Emily Lakdawalla • May 18, 2010
Pictures hitting Earth from Cassini's close Enceladus flyby today
Cassini flew within 436 kilometers of Enceladus' surface today. Although it's Cassini's 11th targeted flyby of Enceladus, these close buzzes are never routine. Unlike last month's close encounter, which was devoted entirely to radio science, time was set aside on this one for imaging. The full details on what images were planned for when are available on the imaging team's "Looking Ahead" article for rev 131.
On approach Cassini got a terrific shot of a barely-lit crescent Enceladus, with those south polar plumes going strong as always.
But Enceladus wasn't the only moon looking pretty as a crescent to Cassini; the spacecraft turned away for long enough to take a gorgeous image of a crescent Dione.
I love the way the light picks out the shapes of the craters on that barely sunlit bit of icy moon. These photos weren't taken just to be pretty; Cassini is trying to determine whether Dione, with its apparently fresh icy cracks, has some kind of plume-like activity like its little sibling Enceladus. To that end, Cassini took numerous images with much longer exposures. These saturated the sunlit crescent, while revealing details on Dione's nightside faintly lit by Saturnshine. What Cassini's really looking for are faint plumes off the edge of Dione's disk. Before you spend any time searching, I'll tell you the versions of the images that are sent to the Web are (because of the way they are compressed) of no use for finding such plumes, if they exist. Leave that work to the science team -- until these data hit the official archives in about a year.

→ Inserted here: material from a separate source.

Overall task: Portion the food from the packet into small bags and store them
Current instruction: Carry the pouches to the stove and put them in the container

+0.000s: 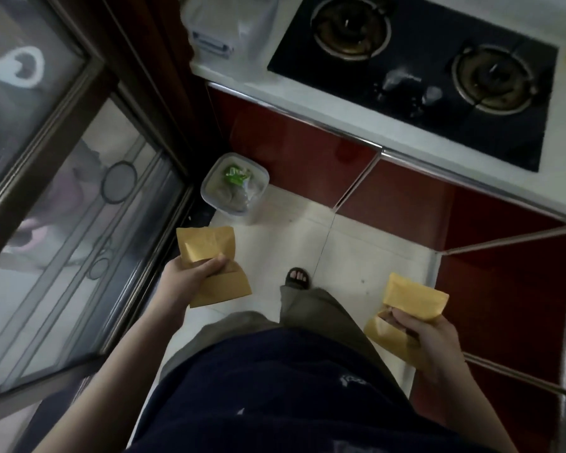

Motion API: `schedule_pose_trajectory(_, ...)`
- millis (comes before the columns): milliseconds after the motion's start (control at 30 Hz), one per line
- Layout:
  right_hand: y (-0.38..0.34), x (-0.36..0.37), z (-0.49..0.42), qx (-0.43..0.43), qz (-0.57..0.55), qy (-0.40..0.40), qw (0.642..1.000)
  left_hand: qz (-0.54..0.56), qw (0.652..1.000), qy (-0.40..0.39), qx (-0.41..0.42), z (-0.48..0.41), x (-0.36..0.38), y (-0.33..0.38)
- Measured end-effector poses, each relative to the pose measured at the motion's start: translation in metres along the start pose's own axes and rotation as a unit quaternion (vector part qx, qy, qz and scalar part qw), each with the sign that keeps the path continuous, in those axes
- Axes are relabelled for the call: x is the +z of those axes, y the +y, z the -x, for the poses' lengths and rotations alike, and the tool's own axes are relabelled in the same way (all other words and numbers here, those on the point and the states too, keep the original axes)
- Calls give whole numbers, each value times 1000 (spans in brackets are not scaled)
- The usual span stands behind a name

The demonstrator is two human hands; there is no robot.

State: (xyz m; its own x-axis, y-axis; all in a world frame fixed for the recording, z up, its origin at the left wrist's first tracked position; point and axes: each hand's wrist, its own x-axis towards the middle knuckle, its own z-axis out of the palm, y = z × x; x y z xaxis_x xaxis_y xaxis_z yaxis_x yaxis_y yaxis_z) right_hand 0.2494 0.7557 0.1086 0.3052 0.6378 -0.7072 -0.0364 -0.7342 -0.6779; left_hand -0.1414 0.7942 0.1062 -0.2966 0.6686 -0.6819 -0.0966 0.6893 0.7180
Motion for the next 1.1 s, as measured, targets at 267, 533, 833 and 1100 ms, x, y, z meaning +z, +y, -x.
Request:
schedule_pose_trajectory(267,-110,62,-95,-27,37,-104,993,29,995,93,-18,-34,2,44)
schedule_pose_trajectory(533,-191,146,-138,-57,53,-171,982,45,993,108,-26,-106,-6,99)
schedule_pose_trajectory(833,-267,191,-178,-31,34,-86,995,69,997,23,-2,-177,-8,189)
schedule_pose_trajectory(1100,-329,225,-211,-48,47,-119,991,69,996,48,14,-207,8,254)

Enough Dione; there's much more to be seen in the cool images from the close Enceladus encouter! Here's just one. It's such a strange landscape, to me, because there are no craters to be seen anywhere. That's a very, very youthful surface, changing, probably, as you read this!
Even cooler, that image was captured by a spacecraft less than 24 hours ago. You're seeing brand new images from deep, deep space almost as soon as they were taken. Awesome.
There's lots more weird terrain on display at the raw images website; check the Looking Ahead page for a diagram of how the different photos should fit together to make a map of most of the visible hemisphere of Enceladus.